Recorded data:
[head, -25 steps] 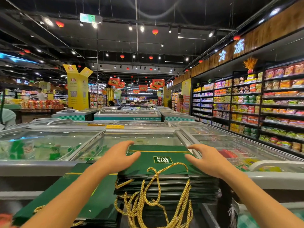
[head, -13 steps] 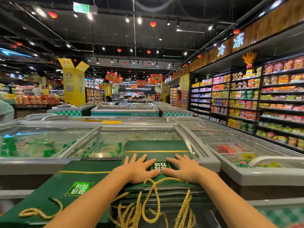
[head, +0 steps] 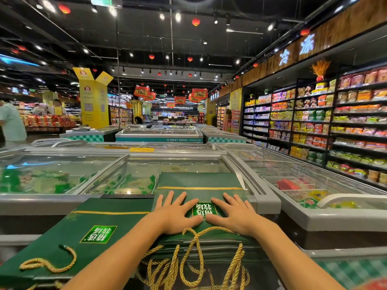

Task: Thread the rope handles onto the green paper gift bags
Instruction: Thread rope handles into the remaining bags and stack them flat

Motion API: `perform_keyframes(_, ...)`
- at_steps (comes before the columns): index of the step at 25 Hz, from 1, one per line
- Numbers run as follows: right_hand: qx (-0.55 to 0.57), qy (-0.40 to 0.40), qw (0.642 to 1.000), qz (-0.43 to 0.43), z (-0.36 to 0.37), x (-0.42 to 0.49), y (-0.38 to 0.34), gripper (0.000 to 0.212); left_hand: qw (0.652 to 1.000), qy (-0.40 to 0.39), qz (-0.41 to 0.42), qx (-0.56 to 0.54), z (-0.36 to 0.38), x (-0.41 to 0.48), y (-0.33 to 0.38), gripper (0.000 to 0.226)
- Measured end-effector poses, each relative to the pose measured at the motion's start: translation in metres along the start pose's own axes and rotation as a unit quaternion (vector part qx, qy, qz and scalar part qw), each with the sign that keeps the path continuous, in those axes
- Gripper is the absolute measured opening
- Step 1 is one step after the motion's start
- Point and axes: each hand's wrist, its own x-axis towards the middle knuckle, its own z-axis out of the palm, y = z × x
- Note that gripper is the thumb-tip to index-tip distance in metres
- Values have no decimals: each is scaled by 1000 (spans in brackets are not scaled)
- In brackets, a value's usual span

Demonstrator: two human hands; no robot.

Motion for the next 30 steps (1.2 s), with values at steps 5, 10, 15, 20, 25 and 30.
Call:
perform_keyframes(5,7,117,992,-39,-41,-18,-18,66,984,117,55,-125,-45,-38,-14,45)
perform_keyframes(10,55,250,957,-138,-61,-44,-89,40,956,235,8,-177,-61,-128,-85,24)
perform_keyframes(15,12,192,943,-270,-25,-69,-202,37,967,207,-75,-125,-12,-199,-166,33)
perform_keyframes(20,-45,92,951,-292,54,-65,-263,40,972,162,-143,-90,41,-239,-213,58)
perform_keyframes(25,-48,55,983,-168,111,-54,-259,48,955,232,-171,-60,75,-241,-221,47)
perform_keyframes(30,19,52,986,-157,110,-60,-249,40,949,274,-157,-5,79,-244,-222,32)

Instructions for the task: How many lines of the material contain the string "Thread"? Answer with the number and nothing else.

Solution to this exercise: 2